IHEA: Australian Universities Accord Final Report Sets Scene for Higher Education Future

Independent Higher Education Australia (IHEA) CEO, Dr Peter Hendy, welcomes the Australian Universities Accord
Final Report
and notes its comprehensive recommendations aimed at bolstering the higher education sector’s future.

“The Australian Universities Accord process has brought the importance and complexity of Australia’s higher
education landscape into sharp relief. This is important, because we know higher education is transformative and has
the capacity to alter lives in the most positive way, but it will also provide Australia the high-skilled, high value
workforce to meet the challenges ahead.

IHEA notes the recommendation to establish the Australian Tertiary Education Commission (ATEC). It is imperative
that the ATEC be comprised of notable experts in respective fields and, to that end, a commissioner from the
independent sector must be included.

“The independent sector forms an important component of Australia’s higher education landscape and will play a
critical role in educating our future workforce. It is imperative that the independent sector’s voice be heard as a
permanent part of the ATEC,” Dr Hendy said.

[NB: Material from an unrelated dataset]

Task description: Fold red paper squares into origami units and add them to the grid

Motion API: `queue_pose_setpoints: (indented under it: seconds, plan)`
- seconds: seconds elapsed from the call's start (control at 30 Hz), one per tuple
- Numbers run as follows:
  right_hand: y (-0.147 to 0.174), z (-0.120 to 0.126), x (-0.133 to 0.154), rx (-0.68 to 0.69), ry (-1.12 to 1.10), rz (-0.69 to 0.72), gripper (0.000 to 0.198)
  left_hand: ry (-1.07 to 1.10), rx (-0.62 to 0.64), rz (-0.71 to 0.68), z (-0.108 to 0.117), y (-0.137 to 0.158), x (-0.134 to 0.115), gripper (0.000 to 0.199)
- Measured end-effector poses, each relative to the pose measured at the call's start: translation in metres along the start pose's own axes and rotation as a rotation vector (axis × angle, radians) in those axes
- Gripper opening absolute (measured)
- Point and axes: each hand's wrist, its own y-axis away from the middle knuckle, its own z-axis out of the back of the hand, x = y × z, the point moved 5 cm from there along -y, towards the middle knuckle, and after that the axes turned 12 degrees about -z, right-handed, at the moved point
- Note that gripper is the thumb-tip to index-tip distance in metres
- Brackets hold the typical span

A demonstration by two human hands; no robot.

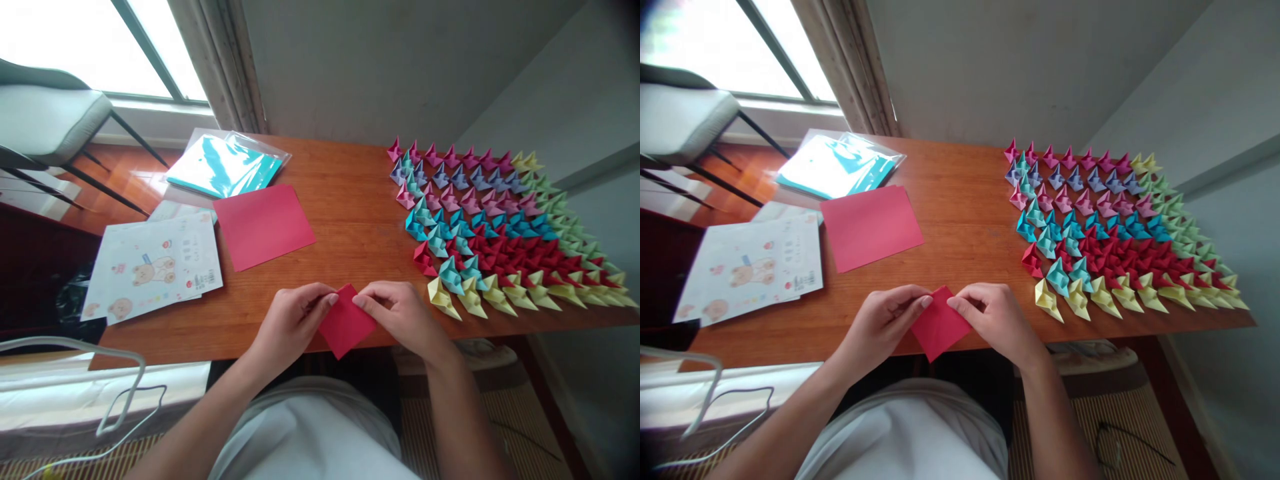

IHEA notes the recommendation to introduce participation targets to grow the proportion of undergraduate
university students from under-represented backgrounds. If these ambitious goals are to be met, the independent
sector must play a key role in achieving these targets and must be included in funding for equity targets.

We note that the consideration of the removal of the discriminatory 20 per cent fee on HELP loans for students
attending independent providers in the interim report has not been adopted in the final report. We remain
disappointed that this discriminatory and arbitrary additional fee has not been revoked.

IHEA is satisfied to see that the recommendation for a levy on income derived from international students has not
reached the Final Report.

“Such a measure would have imposed significant burdens on higher education providers already facing a demanding
competitive environment. The imposition of such a levy would make Australia less competitive against our
international rivals,” added Dr Hendy.

IHEA looks forward to engaging with the government, sector stakeholders, and the broader community to discuss the
recommendations of the AUA Final Report, ensuring that the higher education sector is well-positioned to meet the
challenges and opportunities of the future.